• _SUPPLIED DATA_:
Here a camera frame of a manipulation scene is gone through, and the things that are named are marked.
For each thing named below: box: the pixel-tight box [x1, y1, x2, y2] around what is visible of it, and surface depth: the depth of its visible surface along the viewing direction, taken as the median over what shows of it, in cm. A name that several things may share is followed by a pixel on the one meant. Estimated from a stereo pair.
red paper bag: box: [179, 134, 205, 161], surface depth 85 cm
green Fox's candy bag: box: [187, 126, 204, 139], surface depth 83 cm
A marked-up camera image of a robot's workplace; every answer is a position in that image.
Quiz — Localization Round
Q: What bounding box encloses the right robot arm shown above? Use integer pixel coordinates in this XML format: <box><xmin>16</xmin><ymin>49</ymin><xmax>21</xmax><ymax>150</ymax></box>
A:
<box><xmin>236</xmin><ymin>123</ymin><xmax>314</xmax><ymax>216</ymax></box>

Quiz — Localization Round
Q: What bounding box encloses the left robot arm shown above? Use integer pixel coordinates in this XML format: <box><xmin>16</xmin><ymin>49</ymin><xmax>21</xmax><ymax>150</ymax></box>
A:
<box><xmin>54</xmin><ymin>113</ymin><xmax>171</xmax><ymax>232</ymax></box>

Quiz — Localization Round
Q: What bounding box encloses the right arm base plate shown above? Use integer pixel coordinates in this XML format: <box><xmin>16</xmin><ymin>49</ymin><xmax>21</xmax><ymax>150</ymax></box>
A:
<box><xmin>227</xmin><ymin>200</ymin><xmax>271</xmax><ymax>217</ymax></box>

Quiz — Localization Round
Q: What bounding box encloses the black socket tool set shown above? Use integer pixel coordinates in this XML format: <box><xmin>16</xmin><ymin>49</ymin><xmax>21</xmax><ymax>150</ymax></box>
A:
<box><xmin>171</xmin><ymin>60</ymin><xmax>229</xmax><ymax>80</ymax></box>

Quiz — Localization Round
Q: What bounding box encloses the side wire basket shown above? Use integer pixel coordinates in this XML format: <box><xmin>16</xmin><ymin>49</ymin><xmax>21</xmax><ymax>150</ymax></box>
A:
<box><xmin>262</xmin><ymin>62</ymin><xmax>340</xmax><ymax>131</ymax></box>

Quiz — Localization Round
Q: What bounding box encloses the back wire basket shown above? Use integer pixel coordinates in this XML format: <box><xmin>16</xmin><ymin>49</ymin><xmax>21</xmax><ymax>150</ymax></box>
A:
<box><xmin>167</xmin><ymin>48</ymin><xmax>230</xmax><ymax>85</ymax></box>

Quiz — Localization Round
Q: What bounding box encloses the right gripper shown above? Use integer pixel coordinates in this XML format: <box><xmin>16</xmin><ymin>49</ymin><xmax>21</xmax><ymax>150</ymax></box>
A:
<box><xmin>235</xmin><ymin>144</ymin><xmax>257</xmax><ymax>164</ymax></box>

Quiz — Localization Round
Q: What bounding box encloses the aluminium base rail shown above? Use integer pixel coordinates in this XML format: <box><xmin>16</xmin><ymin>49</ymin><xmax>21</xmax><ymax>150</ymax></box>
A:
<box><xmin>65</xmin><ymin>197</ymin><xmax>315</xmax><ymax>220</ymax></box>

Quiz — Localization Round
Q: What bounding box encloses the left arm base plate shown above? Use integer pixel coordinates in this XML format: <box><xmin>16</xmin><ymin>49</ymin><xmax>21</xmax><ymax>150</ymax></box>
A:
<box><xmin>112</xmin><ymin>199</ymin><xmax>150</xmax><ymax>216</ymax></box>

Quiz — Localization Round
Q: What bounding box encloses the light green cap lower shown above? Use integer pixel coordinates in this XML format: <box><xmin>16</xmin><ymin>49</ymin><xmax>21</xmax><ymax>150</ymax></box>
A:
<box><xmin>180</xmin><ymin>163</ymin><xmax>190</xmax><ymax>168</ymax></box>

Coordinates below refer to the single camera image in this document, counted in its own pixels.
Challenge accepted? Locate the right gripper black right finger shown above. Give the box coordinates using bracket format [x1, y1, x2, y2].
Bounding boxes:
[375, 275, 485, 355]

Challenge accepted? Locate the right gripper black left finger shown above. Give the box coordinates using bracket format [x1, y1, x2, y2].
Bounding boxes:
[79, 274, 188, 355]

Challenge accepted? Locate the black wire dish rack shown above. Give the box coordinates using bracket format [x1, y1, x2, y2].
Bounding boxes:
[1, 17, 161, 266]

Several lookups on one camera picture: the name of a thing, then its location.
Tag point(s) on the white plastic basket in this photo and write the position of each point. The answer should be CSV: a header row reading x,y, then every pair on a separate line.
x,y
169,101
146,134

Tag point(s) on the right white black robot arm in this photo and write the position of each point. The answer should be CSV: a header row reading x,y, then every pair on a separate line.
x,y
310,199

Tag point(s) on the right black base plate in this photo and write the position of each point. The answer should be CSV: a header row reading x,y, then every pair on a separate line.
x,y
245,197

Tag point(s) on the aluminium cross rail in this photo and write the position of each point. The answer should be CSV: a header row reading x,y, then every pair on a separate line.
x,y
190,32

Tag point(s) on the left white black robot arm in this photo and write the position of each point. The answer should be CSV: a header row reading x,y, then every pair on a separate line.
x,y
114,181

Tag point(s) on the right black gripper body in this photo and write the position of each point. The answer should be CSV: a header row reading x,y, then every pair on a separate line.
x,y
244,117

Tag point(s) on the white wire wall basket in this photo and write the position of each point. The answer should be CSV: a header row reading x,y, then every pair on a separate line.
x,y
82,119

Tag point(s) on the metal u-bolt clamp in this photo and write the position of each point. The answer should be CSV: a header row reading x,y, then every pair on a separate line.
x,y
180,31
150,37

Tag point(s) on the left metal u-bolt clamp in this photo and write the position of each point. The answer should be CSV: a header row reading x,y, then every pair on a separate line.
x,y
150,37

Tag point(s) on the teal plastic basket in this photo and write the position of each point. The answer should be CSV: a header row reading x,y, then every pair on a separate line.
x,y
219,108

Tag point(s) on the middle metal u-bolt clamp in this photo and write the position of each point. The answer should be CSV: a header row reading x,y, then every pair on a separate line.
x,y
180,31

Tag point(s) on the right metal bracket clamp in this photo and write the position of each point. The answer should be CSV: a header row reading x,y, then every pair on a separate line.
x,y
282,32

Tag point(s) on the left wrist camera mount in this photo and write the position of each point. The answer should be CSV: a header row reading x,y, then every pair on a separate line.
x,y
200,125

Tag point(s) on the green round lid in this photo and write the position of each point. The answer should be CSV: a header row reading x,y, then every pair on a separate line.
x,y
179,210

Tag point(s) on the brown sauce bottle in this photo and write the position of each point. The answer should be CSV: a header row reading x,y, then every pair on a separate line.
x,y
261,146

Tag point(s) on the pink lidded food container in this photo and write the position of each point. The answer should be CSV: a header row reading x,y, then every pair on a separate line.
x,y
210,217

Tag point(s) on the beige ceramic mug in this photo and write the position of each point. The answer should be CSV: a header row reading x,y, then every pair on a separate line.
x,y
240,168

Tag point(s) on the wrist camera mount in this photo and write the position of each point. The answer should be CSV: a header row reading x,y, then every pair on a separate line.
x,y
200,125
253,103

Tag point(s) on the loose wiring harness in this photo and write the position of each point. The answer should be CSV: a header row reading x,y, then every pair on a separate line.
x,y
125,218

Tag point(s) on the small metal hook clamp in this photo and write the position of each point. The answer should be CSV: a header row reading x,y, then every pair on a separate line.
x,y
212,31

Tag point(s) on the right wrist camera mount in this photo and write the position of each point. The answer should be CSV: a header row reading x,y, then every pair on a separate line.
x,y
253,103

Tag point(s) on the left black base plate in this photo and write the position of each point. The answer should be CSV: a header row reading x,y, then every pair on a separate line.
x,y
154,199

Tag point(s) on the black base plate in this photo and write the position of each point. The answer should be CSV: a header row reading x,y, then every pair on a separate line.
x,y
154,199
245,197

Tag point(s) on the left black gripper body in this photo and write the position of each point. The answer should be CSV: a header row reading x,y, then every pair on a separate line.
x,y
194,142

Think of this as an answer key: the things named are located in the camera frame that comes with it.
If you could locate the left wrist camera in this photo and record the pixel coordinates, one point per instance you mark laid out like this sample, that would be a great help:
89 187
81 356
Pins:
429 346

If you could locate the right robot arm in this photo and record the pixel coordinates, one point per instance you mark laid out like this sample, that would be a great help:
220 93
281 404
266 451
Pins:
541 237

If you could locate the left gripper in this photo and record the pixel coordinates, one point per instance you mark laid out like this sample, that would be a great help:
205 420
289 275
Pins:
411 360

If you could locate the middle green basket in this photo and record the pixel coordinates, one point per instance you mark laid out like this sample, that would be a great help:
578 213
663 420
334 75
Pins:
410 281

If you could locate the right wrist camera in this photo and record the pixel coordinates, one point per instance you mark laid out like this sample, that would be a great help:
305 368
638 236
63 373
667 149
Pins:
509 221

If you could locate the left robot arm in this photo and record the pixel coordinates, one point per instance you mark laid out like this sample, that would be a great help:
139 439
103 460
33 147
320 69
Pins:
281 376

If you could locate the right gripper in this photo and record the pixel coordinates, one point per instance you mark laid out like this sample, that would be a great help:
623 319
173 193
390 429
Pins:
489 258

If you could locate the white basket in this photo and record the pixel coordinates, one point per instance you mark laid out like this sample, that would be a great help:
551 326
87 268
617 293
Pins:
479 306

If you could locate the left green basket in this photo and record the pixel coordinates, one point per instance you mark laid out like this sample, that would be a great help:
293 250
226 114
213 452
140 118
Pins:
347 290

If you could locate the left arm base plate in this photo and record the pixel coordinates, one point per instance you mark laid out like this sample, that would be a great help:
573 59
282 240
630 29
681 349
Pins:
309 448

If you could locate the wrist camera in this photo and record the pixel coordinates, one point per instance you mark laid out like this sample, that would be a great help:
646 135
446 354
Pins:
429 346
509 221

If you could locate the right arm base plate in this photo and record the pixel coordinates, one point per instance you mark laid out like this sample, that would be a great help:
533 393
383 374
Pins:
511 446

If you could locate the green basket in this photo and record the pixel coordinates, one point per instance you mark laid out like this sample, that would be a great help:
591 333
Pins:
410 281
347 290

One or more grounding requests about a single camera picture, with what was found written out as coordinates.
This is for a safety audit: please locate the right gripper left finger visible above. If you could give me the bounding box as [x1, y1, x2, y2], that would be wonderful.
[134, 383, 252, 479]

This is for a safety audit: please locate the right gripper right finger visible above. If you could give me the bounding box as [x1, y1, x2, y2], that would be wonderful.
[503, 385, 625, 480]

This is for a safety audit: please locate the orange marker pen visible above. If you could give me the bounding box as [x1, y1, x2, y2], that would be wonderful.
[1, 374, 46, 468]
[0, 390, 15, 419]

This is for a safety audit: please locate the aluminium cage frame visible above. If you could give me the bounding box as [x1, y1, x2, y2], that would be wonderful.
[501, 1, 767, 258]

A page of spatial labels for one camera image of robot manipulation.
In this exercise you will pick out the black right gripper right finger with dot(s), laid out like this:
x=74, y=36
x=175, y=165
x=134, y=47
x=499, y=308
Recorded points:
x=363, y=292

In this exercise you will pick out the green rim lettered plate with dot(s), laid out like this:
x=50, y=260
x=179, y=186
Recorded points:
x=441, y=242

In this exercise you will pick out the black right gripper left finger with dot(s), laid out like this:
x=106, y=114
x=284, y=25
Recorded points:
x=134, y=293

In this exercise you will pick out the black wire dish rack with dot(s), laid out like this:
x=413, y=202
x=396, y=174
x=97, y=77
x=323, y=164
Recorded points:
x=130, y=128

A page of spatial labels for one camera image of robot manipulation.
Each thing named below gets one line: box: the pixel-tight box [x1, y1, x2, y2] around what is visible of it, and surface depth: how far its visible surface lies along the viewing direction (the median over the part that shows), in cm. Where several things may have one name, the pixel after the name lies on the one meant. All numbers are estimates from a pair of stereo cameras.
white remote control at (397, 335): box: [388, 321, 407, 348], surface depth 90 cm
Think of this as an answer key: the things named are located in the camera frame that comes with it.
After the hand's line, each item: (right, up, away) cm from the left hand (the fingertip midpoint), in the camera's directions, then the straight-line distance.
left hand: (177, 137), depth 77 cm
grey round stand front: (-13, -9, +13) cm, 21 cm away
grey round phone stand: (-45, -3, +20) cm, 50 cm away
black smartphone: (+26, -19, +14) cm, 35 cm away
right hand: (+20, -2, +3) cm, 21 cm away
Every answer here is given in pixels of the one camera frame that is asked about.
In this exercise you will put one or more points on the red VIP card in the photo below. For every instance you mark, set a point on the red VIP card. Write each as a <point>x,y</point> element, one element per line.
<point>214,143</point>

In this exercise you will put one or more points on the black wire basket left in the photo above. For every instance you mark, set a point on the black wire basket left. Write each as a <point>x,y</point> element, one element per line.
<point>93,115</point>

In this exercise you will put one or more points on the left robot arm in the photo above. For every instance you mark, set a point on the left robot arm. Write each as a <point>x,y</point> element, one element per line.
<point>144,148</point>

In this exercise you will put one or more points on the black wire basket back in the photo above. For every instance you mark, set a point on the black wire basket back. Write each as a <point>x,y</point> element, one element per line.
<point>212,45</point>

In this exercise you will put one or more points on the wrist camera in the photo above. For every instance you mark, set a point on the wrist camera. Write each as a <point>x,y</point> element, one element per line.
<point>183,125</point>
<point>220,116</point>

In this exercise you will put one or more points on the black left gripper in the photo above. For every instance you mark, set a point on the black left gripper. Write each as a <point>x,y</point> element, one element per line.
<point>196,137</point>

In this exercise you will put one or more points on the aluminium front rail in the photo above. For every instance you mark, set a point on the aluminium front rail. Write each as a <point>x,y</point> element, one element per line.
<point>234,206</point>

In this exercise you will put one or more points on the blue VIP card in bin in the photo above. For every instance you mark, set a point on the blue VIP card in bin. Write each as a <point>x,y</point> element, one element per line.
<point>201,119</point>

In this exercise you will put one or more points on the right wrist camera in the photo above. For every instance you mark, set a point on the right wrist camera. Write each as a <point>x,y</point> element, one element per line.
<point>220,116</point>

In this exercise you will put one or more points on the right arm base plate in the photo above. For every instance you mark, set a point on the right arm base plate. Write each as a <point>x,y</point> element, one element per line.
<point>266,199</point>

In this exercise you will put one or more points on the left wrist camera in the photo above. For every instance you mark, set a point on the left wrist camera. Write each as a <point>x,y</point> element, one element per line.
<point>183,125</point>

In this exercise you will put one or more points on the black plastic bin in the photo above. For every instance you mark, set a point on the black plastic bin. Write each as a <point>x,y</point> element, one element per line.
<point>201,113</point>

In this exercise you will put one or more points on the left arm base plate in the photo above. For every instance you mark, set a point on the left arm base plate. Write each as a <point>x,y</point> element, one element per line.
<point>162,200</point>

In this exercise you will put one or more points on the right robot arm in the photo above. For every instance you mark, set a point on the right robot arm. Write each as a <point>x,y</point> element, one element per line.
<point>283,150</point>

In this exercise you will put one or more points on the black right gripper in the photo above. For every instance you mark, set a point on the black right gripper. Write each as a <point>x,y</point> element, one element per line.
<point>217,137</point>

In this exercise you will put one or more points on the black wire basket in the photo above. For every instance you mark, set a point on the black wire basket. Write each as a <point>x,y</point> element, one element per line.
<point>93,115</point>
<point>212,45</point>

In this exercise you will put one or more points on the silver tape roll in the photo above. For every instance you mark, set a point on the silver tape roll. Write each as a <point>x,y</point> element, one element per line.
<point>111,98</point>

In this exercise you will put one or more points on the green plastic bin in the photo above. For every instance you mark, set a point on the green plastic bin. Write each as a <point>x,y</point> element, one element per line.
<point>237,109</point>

• _TASK DESCRIPTION_: What are the lines above that hold the string "stereo"? Copy them.

• _RESPONSE TO THE EXERCISE_:
For each thing named below: box: the pixel-tight box [x1, y1, x2, y2] around what is visible of it, and surface depth: the depth of its visible surface along the viewing direction, taken as the median over what shows of it, in cm. A name that several things may share is followed by a pixel on the one meant. Estimated from a stereo pair.
Each thing named below gets one line: box: the pixel-tight box [x1, y1, x2, y2] around what is visible of it, and surface depth: how far its visible surface lies along the viewing direction (the median over the part that shows), in cm. Where several things may have one name, the pixel after the name lies on the one meant. All numbers are estimates from a pair of stereo cameras.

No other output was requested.